Thursday, December 10, 2009

The Good, The Bad and the Ugly

(Sergio Leone, 1966)
Truly vulgar and truly epic, this is an amazing piece of work. Leone's incredible visual sweep and sure, sustained rhythm are here applied to a remarkable assortment of true lowlife, for whom the director shows great affection. All three are self-interested mercenaries, but where Lee Van Cleef's cunning Army man will kill anyone for the right price, and Eli Wallach's sleazeball criminal is just a greed-crazed maniac, Clint Eastwood operates by an actual moral code - a complex and fallible code, but even at that he's as close as the film gets to 'civilization'. Certainly closer than the indiscriminate slaughter of the civil war which rages in the background of the protagonists' money-grubbing odyssey; Leone doesn't just blow up that bridge, he blows up the idea that built it.
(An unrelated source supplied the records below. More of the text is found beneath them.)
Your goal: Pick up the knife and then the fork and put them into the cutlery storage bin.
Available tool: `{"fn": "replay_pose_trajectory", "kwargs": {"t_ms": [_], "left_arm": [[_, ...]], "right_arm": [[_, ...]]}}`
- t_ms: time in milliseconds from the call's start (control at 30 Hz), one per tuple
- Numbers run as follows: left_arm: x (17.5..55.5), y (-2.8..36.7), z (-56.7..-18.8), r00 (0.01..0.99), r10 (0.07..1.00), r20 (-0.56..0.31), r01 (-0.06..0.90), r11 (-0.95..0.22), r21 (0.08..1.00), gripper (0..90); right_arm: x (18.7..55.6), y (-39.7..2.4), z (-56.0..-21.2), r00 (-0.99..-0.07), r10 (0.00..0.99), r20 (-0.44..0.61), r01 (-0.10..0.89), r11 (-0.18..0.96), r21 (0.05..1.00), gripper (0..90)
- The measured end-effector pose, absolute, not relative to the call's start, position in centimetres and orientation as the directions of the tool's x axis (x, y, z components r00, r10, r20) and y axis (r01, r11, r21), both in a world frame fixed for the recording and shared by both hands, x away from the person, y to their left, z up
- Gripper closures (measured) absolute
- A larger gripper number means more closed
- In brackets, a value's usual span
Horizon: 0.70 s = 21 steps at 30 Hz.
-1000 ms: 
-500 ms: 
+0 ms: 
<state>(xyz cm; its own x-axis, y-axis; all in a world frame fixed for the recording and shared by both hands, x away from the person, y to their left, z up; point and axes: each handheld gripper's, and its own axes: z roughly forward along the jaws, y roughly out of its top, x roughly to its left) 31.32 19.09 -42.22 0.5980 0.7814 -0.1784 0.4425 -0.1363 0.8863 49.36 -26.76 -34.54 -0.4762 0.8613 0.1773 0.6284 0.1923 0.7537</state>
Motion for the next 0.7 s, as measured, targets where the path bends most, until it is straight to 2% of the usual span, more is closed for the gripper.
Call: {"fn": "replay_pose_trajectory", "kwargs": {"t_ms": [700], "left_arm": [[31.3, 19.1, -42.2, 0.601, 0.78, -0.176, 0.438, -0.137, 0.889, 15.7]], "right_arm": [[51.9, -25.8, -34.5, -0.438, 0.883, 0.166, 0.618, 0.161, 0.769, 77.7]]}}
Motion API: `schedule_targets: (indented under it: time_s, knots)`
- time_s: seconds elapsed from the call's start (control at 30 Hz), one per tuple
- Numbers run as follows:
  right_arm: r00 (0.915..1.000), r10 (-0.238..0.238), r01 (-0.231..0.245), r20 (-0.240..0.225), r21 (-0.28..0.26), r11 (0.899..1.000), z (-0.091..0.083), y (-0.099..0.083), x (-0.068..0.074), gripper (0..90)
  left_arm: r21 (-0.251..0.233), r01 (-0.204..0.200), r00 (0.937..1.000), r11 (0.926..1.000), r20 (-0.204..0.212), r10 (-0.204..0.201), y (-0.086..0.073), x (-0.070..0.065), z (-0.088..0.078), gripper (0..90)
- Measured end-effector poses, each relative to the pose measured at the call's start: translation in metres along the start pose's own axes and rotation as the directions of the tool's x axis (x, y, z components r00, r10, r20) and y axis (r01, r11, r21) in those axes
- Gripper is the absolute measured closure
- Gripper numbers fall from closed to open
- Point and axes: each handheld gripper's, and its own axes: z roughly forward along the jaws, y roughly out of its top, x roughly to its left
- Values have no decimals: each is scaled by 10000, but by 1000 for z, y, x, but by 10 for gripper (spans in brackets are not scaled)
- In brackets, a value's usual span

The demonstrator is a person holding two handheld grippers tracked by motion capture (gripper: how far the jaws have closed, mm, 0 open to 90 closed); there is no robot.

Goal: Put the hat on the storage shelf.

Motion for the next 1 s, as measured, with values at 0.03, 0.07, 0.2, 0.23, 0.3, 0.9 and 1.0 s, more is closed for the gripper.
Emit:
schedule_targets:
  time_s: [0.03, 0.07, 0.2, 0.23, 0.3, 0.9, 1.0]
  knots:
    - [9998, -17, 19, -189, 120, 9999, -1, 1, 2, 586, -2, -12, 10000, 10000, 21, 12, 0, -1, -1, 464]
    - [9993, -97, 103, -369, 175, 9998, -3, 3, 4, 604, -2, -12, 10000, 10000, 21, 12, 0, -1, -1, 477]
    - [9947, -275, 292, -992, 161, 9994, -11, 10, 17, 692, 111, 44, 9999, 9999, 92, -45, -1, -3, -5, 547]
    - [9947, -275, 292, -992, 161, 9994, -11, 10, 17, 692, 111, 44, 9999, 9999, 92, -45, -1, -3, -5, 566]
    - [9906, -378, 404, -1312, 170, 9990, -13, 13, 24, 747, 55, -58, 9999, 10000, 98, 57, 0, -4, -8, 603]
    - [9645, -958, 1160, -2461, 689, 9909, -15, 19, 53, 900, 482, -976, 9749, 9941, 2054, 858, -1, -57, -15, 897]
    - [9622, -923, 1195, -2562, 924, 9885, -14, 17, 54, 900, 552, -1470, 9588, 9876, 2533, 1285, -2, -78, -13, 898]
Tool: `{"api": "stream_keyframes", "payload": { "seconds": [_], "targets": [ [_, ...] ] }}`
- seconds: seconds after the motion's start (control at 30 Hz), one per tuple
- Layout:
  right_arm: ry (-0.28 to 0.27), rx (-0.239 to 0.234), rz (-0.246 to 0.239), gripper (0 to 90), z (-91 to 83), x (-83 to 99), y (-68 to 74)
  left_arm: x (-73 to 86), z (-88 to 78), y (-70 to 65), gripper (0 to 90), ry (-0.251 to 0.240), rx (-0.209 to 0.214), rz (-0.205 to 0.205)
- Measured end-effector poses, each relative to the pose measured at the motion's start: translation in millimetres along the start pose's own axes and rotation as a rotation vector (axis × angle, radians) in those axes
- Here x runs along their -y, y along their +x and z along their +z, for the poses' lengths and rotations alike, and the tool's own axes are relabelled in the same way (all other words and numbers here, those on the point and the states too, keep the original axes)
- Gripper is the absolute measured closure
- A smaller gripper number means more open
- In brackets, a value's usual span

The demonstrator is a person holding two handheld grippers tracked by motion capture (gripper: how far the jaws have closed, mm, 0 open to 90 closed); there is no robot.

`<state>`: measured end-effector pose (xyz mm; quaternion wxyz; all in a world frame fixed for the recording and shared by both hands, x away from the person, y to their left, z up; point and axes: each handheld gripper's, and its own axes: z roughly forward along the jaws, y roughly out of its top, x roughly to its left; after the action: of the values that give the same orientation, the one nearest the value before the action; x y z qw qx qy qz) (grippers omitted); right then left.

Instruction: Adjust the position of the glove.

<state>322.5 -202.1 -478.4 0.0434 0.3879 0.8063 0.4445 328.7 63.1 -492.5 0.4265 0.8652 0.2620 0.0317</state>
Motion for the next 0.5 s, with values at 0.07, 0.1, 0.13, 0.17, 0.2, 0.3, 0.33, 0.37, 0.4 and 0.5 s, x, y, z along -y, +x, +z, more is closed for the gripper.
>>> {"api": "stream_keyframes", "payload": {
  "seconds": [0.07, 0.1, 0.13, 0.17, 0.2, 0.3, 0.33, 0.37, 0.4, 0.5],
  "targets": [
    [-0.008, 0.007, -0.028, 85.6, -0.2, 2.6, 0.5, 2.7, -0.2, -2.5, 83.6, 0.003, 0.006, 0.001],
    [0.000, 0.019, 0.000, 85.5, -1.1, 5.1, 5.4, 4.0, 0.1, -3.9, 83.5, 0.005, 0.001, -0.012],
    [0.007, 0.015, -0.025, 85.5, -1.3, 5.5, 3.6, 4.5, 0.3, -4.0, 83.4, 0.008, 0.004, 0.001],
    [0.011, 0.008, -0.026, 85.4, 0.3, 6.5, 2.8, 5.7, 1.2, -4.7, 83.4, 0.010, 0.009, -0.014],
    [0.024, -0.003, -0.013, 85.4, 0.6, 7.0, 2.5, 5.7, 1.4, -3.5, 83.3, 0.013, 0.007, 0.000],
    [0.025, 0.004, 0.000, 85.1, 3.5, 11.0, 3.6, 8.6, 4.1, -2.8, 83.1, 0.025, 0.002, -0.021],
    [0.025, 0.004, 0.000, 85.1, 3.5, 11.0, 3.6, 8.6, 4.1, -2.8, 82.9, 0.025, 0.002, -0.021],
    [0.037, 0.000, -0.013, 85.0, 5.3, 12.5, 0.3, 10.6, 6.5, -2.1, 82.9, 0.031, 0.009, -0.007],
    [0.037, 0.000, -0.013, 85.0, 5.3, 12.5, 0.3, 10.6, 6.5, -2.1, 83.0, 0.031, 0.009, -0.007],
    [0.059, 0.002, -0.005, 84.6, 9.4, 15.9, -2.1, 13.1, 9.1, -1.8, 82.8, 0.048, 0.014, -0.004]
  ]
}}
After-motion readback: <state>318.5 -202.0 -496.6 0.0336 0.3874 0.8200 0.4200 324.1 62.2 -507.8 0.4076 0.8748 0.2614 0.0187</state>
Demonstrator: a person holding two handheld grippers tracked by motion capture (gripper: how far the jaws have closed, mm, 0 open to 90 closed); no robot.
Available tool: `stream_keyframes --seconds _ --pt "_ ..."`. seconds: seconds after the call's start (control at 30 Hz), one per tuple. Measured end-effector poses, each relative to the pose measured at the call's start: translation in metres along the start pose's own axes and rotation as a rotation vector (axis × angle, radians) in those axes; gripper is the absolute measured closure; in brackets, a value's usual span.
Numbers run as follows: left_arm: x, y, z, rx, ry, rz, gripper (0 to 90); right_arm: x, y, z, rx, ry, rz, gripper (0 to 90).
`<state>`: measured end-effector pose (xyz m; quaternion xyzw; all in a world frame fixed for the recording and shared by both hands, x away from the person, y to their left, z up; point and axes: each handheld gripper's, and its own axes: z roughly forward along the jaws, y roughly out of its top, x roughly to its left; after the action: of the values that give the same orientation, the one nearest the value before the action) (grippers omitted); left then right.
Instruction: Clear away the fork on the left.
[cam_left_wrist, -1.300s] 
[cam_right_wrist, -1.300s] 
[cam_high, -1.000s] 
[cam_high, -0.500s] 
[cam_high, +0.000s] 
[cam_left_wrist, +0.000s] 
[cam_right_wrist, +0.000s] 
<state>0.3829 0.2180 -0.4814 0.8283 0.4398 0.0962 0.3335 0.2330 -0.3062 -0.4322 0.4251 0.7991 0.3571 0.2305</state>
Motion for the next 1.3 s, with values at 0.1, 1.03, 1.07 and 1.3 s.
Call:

From the war-cheerleading coward innkeeper to the wooden Indians on the target range, here is a remarkably informed, ironic and arms-length treatment of Wild West folklore. And while Eastwood may be the spiritual center of the film, it's Wallach that really makes it what it is - conniving, cunning and Catholic, his comedy is as deep as it is broad, cutting a defiant channel through all this spectacularly operatic grandeur.